Danish online accounting vendor e-conomic posted 60 percent growth last year with revenues of $5.6 million, making it one of Europe's fast-growing band of indigenous SaaS stars.
Written by Phil Wainewright, Contributor

As confirmation that Europe has its own indigenous SaaS stars, allow me to introduce e-conomic, a Danish online accounting vendor (UK site here) that's been posting 60% annual growth rates for the past two years and is projecting up to 40% growth for the current year. With 2008 revenues of $5.6 million (32 million Danish kroner), the company is typical of a new generation of SaaS startups that are beginning to find their feet now across Europe (more Europe stories here), and will be one of many taking part in this June's OnDemand Europe conference in Amsterdam, which I'm helping to organize (see disclosure).

Unlike in the US, private companies in most European countries are legally obliged to file public accounts each year. E-conomic has made a virtue of this by announcing its 2008 results in a press release (PDF) last week, along with its projected revenues for 2009 — an estimated DKK43-45 million, or just over $7.5 million. Its subscriber base stands just shy of 18,000.

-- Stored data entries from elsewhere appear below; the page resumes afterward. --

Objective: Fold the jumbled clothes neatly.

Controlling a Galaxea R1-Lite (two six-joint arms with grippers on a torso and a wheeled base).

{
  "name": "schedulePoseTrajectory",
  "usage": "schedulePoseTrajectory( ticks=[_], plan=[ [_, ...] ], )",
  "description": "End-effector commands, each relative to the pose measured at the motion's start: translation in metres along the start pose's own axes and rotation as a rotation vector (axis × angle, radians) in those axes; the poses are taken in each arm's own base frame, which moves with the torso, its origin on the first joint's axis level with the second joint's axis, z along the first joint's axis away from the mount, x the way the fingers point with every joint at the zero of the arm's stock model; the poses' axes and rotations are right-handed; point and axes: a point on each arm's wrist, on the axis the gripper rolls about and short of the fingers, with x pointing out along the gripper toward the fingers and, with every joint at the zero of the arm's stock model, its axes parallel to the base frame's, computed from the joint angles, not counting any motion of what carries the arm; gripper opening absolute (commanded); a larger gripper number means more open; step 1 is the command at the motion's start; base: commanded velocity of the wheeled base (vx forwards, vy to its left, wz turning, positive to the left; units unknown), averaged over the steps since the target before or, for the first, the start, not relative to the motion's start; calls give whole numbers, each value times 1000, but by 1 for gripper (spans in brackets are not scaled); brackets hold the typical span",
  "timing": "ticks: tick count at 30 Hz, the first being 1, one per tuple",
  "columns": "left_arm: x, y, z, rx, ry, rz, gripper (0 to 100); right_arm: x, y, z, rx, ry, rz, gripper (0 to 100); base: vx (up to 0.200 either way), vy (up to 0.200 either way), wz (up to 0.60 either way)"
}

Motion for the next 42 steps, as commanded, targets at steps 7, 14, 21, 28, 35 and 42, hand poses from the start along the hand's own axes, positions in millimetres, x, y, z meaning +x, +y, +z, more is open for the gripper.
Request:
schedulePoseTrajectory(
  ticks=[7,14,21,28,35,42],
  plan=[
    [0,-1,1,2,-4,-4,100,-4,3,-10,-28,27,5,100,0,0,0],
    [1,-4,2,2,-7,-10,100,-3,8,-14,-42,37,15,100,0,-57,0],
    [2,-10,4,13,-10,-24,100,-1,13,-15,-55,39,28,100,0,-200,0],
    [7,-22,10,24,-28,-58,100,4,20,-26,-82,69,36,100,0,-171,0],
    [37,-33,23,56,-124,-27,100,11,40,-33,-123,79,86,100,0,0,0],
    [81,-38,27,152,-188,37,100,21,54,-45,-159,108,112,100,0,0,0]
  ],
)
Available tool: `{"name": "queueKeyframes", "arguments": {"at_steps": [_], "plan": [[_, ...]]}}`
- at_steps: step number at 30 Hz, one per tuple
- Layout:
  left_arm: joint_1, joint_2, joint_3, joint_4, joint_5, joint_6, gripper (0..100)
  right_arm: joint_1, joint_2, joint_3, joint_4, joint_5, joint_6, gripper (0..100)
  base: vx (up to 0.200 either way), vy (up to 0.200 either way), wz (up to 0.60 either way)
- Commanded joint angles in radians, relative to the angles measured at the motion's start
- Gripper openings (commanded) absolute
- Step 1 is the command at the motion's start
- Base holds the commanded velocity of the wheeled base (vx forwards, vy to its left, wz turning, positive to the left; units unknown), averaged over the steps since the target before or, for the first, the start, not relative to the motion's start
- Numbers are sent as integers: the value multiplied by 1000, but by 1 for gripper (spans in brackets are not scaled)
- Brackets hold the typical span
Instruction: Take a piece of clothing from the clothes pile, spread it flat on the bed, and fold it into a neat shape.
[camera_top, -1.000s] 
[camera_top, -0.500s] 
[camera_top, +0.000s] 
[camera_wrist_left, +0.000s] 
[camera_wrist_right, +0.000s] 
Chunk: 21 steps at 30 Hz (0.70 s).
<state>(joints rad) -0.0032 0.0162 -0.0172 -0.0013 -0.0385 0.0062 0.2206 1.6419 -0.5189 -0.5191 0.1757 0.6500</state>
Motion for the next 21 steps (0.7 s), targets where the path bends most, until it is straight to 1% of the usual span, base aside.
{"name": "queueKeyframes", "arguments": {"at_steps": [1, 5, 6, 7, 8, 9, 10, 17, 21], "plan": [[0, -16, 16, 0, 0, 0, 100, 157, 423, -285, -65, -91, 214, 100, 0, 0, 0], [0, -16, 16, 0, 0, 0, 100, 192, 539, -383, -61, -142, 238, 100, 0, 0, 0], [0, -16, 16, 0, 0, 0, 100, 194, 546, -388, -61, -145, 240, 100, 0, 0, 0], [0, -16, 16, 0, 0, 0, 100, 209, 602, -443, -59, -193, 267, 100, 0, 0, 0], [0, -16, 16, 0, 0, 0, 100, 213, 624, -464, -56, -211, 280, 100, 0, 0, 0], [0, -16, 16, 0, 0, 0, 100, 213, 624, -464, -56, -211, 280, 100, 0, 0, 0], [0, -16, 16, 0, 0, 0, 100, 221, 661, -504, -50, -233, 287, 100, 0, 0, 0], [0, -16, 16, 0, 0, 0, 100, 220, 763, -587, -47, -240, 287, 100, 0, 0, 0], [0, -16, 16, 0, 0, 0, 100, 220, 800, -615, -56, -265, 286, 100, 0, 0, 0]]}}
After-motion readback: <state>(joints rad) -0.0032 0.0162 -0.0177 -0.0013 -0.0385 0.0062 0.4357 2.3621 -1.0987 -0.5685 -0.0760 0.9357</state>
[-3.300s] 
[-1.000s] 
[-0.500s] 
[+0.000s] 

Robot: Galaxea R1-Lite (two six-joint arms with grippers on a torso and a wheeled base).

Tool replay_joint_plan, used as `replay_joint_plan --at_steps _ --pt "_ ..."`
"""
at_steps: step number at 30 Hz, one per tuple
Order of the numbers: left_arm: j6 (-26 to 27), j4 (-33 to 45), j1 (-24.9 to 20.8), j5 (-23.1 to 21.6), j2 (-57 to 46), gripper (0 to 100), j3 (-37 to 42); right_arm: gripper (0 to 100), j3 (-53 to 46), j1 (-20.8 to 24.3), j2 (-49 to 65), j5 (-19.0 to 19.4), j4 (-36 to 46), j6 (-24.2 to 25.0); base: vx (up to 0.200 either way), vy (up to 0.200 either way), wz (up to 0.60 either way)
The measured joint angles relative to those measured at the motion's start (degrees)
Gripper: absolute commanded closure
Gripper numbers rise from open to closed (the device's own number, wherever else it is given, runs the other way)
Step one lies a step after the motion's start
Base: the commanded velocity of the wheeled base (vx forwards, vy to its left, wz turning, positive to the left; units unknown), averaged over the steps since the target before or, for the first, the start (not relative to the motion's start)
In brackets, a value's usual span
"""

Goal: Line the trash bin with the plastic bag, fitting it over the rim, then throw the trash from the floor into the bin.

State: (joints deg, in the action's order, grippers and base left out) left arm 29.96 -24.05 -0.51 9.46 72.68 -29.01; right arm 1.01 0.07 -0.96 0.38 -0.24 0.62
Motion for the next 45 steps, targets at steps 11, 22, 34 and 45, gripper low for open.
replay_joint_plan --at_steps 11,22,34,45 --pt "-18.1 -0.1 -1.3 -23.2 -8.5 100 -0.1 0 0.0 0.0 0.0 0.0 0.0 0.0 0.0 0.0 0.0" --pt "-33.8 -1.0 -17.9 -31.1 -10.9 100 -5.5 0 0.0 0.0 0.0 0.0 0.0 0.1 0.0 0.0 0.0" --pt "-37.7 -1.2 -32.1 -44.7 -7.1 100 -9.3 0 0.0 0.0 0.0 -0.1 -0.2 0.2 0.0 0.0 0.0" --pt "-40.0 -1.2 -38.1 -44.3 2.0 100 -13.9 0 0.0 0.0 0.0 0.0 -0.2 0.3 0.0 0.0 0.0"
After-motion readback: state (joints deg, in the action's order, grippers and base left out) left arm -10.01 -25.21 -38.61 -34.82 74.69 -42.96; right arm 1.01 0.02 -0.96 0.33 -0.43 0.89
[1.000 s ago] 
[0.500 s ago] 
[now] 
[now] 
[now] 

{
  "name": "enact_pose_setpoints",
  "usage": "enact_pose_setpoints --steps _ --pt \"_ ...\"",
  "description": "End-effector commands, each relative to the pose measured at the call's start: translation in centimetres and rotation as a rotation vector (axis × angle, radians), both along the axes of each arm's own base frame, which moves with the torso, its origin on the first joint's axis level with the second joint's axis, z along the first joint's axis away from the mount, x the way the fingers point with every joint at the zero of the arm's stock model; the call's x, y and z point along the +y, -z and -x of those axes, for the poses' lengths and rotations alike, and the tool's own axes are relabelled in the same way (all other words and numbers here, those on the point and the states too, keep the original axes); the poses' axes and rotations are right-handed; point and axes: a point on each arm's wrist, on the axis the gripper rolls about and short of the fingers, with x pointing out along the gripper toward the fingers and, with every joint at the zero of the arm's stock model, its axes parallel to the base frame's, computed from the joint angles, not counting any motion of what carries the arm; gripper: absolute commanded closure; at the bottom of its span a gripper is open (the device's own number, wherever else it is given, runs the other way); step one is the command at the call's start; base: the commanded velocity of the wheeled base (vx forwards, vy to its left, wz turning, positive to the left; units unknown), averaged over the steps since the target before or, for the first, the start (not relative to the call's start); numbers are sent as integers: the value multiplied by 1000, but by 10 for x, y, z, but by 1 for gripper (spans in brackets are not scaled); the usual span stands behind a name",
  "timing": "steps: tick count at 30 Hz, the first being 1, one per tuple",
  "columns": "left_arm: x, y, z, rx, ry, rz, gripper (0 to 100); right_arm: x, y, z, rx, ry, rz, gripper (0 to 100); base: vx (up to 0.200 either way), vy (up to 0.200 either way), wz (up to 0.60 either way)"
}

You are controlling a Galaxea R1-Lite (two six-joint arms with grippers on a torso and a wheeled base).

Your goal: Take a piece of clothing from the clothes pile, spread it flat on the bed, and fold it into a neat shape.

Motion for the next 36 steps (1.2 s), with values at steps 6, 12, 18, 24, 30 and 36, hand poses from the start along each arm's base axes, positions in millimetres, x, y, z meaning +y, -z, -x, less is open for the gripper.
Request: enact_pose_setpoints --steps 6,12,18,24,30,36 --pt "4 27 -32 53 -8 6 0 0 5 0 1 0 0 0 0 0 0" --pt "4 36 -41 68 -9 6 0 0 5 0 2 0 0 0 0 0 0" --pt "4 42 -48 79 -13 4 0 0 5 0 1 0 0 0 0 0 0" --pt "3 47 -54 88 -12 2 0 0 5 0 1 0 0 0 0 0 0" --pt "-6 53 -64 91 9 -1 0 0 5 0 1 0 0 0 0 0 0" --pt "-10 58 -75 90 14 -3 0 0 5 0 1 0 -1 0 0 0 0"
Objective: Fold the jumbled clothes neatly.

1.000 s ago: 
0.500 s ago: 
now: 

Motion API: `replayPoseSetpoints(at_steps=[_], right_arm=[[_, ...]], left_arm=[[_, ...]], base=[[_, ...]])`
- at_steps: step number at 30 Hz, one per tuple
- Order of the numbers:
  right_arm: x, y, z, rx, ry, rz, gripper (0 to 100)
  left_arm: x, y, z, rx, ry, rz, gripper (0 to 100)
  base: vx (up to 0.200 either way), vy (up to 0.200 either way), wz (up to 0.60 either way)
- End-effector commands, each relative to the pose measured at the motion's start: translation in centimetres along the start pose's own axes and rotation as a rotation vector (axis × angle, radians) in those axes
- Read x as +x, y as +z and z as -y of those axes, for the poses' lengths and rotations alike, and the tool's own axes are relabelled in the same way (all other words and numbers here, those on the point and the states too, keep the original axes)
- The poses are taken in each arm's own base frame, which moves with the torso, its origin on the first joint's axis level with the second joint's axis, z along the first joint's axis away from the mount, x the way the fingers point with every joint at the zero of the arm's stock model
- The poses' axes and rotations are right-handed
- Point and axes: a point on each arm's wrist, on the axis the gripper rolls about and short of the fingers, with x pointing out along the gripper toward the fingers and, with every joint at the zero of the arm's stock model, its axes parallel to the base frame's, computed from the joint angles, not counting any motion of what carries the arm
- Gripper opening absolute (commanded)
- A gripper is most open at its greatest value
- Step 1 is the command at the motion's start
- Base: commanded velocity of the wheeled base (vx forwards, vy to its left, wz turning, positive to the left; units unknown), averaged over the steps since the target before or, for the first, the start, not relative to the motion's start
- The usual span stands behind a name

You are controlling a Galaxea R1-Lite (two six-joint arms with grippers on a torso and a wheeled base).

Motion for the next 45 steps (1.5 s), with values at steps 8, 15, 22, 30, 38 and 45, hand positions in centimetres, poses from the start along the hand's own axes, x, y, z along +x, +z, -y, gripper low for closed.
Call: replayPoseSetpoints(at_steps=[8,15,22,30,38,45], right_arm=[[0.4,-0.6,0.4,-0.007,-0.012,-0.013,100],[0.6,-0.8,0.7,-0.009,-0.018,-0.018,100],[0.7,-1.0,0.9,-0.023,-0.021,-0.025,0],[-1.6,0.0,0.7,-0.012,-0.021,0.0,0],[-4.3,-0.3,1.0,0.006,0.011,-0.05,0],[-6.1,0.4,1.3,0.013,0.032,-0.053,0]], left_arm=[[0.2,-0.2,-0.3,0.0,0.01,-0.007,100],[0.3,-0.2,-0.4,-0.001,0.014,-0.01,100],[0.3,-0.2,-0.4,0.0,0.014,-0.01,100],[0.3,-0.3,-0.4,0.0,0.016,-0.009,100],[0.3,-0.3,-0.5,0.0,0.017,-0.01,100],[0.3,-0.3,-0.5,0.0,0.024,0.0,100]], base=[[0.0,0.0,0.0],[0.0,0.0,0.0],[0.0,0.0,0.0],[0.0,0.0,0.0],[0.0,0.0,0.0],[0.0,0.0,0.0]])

I've written before about the difficulties European vendors face when expanding beyond their home country. The Nordic region is a microcosm of that challenge, with each country retaining its own currency, language and statutory framework. "It is by no means easy," said Torben Frigaard Rasmussen (pictured), CEO of e-conomic International, when we spoke a week ago. "Denmark, Sweden and Norway are competely different countries." But the flipside is that it's far easier to get established in that home market and then use what's been learnt there to expand elsewhere. E-conomic says it already holds 25 percent of the Danish market, and the profits being generated there are funding expansion elsewhere. It's the equivalent of a US company getting established in, say, metropolitan Baltimore, without being exposed to competition from bigger, out-of-state rivals — but with the advantage of a digitally switched-on population.

"Trends coming out of Nordics and especially Denmark get taken up elsewhere," said Rasmussen. "That's not to say we start the trends, it's just that we are a small, adaptive population with an extremely high broadband and mobile penetration."

That eases expansion from Denmark into Norway and Sweden, which despite the linguistic and cultural differences, have similar technology adoption patterns. "The demographics and user behavior tend to be on the right track and in the same matrix," said Rasmussen. It also augurs well for the future as, having built a presence in the Nordics, e-conomic is now aiming to expand its footprint in the UK and elsewhere.

"We think the Internet is here to stay," he said. "We're just keen to be there, to be ready when the market moves." Like other SaaS vendors, e-conomic has seen the current economic uncertainty helping rather than hindering sales. "I think we'll see a steady growth rate in the countries we've gone to. I see 2009 and 2010 as a period of opportunity."

Another difference from the US is a greater willingness among European companies to establish solid revenues first, and then seek venture capital later. Rasmussen — whose CV includes experience at a venture-funded and later publicly listed Internet business — is pleased not to be looking for capital in the present climate. "I am extremely happy that we are fully self-funded and we have complete freedom to resource now," he said. "Then we can decide what to do before taking in potential venture capital to fund the growth even further."